Goal of the exercise =>
Keep the images out while you set down the data exactly.
★ ★ ★
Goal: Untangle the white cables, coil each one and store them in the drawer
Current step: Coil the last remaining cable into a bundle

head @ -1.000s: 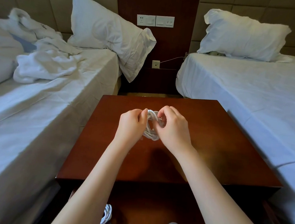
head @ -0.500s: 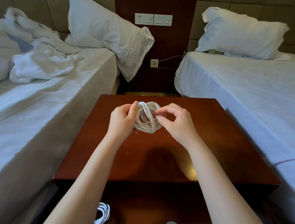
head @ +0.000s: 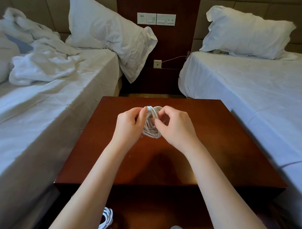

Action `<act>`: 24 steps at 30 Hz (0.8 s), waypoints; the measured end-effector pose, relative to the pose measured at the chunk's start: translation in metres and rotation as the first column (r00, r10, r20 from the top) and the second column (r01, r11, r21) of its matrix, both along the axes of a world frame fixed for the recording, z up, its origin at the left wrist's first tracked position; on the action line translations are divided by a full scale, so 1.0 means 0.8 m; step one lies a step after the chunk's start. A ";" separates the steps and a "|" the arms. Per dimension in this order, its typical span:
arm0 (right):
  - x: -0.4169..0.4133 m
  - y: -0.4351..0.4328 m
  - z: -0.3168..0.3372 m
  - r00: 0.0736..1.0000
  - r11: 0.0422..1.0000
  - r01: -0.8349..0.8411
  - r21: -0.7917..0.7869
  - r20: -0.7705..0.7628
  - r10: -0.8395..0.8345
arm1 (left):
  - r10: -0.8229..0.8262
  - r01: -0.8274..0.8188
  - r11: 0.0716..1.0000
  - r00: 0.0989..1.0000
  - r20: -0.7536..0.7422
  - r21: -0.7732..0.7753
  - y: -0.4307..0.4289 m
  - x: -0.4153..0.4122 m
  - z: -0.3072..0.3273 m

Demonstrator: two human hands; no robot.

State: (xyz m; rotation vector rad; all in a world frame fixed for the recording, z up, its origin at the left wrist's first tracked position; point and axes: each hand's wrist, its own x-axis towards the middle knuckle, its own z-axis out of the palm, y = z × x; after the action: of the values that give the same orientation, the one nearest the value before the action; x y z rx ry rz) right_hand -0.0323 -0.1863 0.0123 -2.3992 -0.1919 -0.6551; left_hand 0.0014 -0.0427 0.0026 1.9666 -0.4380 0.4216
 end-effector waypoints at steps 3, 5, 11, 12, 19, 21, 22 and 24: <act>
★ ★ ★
Answer =>
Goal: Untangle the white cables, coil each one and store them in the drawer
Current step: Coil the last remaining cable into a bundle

head @ -1.000s: 
head @ -0.500s: 
head @ +0.000s: 

Action `<act>`: 24 steps at 30 Hz (0.8 s), waypoints; the measured end-effector pose, relative to the pose measured at the chunk's start: translation in metres and rotation as the first column (r00, r10, r20 from the top) and the second column (r01, r11, r21) of its matrix, both along the axes of a world frame fixed for the recording, z up, its origin at the left wrist's first tracked position; on the action line translations are divided by a full scale, so 1.0 means 0.8 m; step one lies a step after the chunk's start. A ";" separates the steps and a "|" the arms. Per dimension in this order, its typical span:
arm0 (right):
  - x: -0.4169..0.4133 m
  - y: -0.4351..0.4328 m
  - z: -0.3168..0.3372 m
  - r00: 0.0736..1.0000
  - r11: 0.0422..1.0000
  - r01: -0.8349..0.8411
  - r21: -0.7917..0.7869
  - r20: -0.7705..0.7628
  - r10: -0.8395..0.8345
arm1 (left):
  - r10: -0.8229..0.8262
  - r01: -0.8274..0.8188
  - r11: 0.0716..1.0000
  - r00: 0.0989..1.0000
  - r20: -0.7536..0.7422
  - r21: -0.7732..0.7753
  - y: -0.4307..0.4289 m
  - x: -0.4153..0.4122 m
  - z: -0.3072..0.3273 m

Demonstrator: two human hands; no robot.

State: (xyz m; rotation vector rad; all in a world frame fixed for the recording, z up, its origin at the left wrist's first tracked position; point and axes: each hand's wrist, its own x-axis towards the middle knuckle, its own z-axis out of the palm, y = z × x; after the action: of the values that give the same orientation, the one nearest the value before the action; x y z rx ry rz) right_hand -0.0323 -0.1863 0.0123 -2.3992 -0.1919 -0.6551; left_hand 0.0014 -0.0427 0.0026 1.9666 -0.4380 0.4216
 end-effector waypoints at steps 3, 5, 11, 12, 19, 21, 22 and 24: <act>

For this exercise, nothing more is required.